Thursday, 26 January 2012

Gingrich Rockets Past Romney on the Space Issue (ContributorNetwork)

COMMENTARY | The all-important Florida primary could create the most closely watched "Space Race" since the United States and the Soviet Union competed for aerospace glory. And in this battle, former House Speaker Newt Gingrich is likely to blast off past ex-Massachusetts Governor Mitt Romney.

As Newt Gingrich announced a John F. Kennedy-like speech on space exploration for Florida, cynics are likely to see it as nothing more than election year politics designed to appeal to a narrow slice of voters in a key state. But Gingrich has always been pro-space since he came to Congress.

In the 1980s, Newt Gingrich helped found the Congressional Space Caucus, designed to get legislators of both parties to support space exploration and ward off budget cuts, according to The Space Review by Jeff Foust. Foust writes that Gingrich was also "a member of the Board of Governors of the National Space Society. In several debates and campaign appearances over the last several months Gingrich, in response to questions and sometimes of his own volition, has brought up space policy."

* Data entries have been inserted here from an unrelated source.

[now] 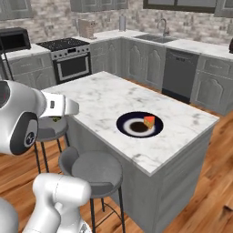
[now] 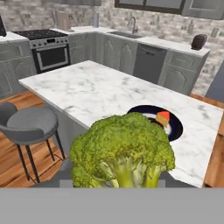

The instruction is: Take the cheese, fish, and broccoli from the fridge and place them on the plate on the dining counter to create an appetizer plate.

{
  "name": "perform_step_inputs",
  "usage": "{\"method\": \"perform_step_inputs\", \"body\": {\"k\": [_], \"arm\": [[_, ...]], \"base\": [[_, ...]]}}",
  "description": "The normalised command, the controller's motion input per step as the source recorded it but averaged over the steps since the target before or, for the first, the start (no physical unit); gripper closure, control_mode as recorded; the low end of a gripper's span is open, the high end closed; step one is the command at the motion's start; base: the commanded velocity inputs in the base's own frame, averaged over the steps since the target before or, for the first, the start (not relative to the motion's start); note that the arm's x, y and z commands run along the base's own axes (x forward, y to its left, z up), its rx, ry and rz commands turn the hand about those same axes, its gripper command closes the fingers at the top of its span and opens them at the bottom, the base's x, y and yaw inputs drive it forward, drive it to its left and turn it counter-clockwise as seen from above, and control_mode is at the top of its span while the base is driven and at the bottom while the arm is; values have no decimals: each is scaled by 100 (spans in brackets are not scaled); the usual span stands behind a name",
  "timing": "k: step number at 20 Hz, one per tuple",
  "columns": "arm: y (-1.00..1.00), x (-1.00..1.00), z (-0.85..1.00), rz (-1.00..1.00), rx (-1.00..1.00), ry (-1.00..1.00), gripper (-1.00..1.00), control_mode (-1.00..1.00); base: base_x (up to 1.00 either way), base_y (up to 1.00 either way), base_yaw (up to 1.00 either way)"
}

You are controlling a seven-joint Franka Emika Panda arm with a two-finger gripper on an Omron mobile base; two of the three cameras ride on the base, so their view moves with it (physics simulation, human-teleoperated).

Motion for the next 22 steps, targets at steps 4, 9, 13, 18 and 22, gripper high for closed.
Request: {"method": "perform_step_inputs", "body": {"k": [4, 9, 13, 18, 22], "arm": [[-16, 15, 0, -8, 0, 0, 100, -100], [-74, 14, -2, -19, 3, 15, 100, -100], [-95, 2, -14, -9, 6, 23, 100, -100], [-60, 8, -20, 0, 12, 14, 100, -100], [-2, 23, -6, 5, 3, 1, 100, -100]], "base": [[22, -8, -7], [0, 0, 0], [0, 0, 0], [0, 0, 0], [0, 0, 0]]}}
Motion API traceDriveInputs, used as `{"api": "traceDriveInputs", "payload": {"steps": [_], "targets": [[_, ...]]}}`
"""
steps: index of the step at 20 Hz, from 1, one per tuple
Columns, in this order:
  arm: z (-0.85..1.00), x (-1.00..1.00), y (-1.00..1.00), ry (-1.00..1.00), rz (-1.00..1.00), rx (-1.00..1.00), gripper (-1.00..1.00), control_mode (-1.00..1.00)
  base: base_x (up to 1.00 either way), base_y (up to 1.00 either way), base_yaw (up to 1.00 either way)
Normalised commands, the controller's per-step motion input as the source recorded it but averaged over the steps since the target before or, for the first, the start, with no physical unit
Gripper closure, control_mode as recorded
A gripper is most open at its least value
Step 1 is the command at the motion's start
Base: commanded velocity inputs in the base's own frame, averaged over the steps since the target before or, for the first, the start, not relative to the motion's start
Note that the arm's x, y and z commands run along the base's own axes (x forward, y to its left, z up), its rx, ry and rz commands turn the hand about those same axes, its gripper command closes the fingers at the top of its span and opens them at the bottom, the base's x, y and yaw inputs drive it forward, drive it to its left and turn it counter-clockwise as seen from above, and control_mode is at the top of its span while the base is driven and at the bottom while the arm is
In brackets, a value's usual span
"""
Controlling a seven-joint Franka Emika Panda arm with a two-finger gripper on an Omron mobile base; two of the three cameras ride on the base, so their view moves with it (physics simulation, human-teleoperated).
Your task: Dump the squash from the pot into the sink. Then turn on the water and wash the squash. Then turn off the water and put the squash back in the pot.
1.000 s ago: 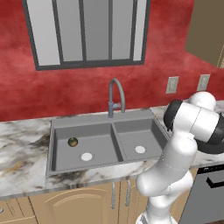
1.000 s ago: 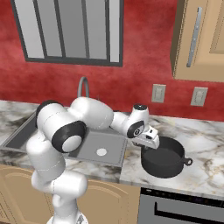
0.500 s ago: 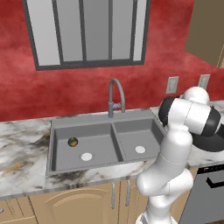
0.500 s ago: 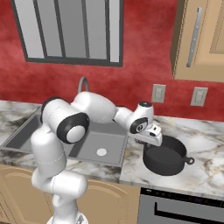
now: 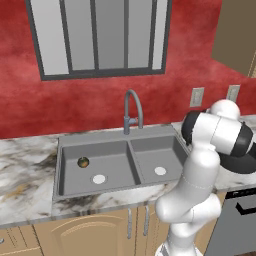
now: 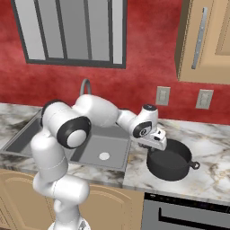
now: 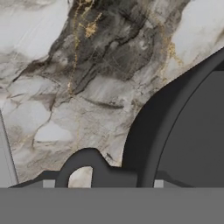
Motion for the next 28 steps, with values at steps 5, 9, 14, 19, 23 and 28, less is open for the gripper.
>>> {"api": "traceDriveInputs", "payload": {"steps": [5,9,14,19,23,28], "targets": [[0.0,-0.1,0.0,-0.04,0.0,0.0,-1.0,-1.0,0.0,0.0,0.0],[0.03,-0.05,0.02,-0.04,0.0,0.0,-1.0,-1.0,0.0,0.0,0.0],[0.19,-0.08,0.09,-0.05,0.0,0.0,-1.0,-1.0,0.0,0.0,0.0],[0.41,-0.06,0.22,-0.11,0.0,0.0,-1.0,-1.0,0.0,0.0,0.0],[0.55,0.0,0.29,-0.13,0.0,0.0,-1.0,-1.0,0.0,0.0,0.0],[0.52,-0.06,0.45,-0.12,0.0,0.0,-1.0,-1.0,0.0,0.0,0.0]]}}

This is more than just public talk as well. Gingrich pushed hard for space exploration behind closed doors in negotiations with the Clinton Administration in the 1990s, according to the U.S. News and World Report in a 2008 article. "Gingrich viewed it [the abortion issue] as a bargaining chip that could be used to exact concessions from Democrats on issues that were more important to him, such as increased spending for defense and space exploration," the U.S. News and World Report staff wrote.

Romney himself is no real fan of the space program, according to Foust. Though he endorsed Bush's space speech in 2004, he has never supported increasing NASA's budget. He opposes the idea of a lunar mining colony, and has used space spending to tease Gingrich, calling him "Newt Skywalker." Romney has changed his tune since coming to the Sunshine State, but he's more of a "Johnny-come-lately" on the issue, rather than a John Glenn on space enthusiasm.

In a neck-and-neck nomination battle, the Republican nominees are looking for any votes that they can. And Romney's early anti-space jibes against Gingrich were good for laughs in Iowa, but are likely to put him in the category with the Russians, looking at the American Apollo 11 moon landing with envy.